Results: Fifteen different mutations in GJB2 and seventeen different genotypes were detected. No GJB6 mutations were found. The hearing impairment was profound in the 64.72% of probands (mean PTA0.25-4 kHz of 88.82 ± 26.52 dB HL). A total of 81.37% of patients harboured at least one c.35delG allele; c.167delT and c.-23 + 1G> A were identified in 10.78% and the 9.8% of patients respectively; c.35delG homozygotes presented more severe hearing impairment (75.59% of profound hearing loss) and a higher mean PTA0.25-4 kHz (96.79 ± 21.11 dB HL) with respect to c.35delG/non-c.35delG and c.35delG/Wt patients (P < 0.05).

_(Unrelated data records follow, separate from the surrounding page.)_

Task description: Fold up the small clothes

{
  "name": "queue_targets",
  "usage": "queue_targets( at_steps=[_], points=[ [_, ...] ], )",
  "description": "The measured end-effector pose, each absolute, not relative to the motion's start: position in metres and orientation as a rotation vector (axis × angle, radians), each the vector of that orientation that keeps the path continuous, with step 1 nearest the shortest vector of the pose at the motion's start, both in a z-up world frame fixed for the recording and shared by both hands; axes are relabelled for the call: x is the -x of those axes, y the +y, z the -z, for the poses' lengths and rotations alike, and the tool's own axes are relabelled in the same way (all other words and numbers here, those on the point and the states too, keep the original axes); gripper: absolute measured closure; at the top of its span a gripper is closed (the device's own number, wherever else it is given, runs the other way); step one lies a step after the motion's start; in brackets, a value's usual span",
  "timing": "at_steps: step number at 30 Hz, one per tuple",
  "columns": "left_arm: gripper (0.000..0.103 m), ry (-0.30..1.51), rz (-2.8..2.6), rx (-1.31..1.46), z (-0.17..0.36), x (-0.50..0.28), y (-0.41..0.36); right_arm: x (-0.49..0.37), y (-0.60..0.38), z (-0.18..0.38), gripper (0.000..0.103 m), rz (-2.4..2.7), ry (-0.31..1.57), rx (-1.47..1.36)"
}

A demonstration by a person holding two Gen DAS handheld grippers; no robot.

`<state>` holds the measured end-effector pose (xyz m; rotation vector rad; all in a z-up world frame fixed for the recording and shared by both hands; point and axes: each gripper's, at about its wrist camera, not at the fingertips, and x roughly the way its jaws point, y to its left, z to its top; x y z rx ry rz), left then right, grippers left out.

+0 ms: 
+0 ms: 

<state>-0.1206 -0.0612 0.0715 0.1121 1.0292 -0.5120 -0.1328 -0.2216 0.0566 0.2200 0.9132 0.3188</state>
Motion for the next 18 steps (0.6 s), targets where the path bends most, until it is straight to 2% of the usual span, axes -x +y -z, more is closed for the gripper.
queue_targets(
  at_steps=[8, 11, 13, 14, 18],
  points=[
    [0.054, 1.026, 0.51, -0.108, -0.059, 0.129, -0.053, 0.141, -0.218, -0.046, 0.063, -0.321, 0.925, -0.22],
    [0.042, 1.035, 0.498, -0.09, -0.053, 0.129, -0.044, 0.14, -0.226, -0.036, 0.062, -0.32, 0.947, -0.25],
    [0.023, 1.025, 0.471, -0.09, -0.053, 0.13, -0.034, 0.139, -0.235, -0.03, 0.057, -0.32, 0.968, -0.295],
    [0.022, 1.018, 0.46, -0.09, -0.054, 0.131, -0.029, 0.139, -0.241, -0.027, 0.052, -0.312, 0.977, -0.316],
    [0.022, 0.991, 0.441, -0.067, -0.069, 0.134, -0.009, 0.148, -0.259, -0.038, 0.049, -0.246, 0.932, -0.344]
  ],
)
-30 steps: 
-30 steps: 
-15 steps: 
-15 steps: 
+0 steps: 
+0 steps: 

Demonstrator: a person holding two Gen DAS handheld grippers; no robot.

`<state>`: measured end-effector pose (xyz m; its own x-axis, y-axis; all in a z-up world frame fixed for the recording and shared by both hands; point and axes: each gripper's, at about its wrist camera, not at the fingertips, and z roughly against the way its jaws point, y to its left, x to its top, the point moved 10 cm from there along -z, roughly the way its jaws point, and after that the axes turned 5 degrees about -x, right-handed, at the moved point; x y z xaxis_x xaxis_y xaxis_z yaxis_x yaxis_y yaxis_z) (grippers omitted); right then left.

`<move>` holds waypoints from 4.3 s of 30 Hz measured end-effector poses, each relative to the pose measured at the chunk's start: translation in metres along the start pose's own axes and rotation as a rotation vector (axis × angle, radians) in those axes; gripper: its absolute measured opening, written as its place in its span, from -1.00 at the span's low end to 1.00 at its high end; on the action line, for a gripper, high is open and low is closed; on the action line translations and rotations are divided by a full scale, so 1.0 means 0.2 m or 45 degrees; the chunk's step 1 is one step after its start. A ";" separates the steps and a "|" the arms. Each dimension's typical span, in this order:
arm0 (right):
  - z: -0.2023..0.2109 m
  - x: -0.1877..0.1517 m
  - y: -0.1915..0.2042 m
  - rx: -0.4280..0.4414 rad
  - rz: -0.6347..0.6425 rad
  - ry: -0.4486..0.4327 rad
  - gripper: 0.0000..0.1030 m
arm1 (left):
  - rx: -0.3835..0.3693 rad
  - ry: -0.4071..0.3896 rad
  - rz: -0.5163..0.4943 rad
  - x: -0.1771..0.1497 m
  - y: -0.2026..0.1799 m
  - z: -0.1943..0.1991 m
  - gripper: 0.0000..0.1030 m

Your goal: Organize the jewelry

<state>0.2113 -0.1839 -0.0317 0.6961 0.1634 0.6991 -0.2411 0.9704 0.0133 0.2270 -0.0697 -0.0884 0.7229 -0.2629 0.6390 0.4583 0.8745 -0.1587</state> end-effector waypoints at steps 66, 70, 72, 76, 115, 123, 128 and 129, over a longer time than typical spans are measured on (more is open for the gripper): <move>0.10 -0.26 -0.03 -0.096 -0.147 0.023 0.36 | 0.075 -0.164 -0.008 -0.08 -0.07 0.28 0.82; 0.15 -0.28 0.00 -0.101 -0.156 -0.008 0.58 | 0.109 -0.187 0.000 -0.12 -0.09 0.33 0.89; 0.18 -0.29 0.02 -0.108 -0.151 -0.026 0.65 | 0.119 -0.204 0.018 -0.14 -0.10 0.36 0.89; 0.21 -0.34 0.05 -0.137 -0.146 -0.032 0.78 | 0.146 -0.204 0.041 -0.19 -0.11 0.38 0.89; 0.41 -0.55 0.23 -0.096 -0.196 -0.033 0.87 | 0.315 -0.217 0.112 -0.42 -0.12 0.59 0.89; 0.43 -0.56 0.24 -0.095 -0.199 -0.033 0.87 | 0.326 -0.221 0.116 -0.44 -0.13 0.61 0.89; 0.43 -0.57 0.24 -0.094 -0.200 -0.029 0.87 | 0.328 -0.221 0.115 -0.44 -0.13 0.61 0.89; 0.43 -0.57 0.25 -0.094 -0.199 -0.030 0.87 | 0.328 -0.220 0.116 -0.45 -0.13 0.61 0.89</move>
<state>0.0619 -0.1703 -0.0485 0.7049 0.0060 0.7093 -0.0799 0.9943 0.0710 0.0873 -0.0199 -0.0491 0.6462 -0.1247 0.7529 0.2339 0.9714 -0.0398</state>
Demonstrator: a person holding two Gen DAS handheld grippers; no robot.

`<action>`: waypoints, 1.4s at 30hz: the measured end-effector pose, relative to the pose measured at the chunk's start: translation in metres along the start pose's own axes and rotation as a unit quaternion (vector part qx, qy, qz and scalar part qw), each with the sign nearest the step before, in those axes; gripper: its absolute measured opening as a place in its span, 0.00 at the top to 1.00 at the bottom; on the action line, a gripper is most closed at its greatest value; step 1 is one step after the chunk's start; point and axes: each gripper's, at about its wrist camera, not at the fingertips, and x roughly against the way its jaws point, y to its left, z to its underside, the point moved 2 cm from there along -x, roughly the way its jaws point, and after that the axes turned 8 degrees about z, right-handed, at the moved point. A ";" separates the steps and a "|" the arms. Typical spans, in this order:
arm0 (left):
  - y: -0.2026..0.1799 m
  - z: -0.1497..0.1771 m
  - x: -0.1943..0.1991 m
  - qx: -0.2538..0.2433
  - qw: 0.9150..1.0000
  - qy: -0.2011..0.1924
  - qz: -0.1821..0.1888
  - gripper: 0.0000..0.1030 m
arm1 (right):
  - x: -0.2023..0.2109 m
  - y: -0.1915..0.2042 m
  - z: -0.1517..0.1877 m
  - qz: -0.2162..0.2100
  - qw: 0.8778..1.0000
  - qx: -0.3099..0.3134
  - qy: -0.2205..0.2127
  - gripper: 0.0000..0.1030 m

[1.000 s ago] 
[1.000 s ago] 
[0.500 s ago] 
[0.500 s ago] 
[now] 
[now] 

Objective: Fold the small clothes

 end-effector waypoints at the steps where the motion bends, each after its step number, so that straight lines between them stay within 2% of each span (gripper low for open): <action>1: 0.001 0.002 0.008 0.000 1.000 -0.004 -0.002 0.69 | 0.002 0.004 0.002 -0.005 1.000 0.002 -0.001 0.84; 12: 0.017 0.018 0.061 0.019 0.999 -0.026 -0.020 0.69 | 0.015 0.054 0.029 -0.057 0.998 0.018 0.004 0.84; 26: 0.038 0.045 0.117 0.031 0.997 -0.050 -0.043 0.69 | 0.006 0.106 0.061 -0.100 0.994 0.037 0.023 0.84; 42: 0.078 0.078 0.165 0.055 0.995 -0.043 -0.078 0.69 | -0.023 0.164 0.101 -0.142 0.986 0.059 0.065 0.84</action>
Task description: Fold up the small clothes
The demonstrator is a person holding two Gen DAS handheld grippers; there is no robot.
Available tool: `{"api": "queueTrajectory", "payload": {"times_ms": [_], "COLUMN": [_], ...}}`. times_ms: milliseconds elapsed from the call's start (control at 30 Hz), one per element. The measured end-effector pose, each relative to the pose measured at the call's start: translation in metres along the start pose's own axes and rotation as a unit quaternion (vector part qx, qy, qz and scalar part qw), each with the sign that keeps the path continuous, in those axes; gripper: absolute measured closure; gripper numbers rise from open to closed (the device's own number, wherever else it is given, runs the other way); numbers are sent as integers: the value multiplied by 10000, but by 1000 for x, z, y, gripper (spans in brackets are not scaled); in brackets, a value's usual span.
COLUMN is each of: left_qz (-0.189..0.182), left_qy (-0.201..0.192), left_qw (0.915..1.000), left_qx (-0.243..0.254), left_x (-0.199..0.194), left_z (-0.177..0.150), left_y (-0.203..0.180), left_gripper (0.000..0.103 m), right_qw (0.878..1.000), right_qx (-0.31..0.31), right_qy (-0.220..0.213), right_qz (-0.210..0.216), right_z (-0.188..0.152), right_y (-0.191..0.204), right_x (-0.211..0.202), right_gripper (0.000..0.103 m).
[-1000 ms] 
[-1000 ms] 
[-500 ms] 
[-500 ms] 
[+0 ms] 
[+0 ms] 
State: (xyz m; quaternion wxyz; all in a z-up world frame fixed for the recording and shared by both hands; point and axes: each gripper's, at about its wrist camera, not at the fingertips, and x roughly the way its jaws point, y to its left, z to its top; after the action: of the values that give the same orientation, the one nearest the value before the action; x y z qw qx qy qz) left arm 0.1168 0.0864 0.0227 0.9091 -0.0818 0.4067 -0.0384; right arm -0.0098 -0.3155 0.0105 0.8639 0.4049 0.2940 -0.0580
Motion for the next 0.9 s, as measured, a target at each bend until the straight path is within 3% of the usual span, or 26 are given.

Conclusions: This work underlines the role of c.35delG, c.167delT and c.-23 + 1G> A as the most frequent causes of NSHL in Sicily. The c.35delG frequency found is similar to those reported in other populations of the Mediterranean area. The analysis of genetic and audiologic data confirmed a variability in the phenotype associated to a single genotype.
Keywords: GJB2; Genotype-Phenotype; Sensorineural hearing loss; Sicily.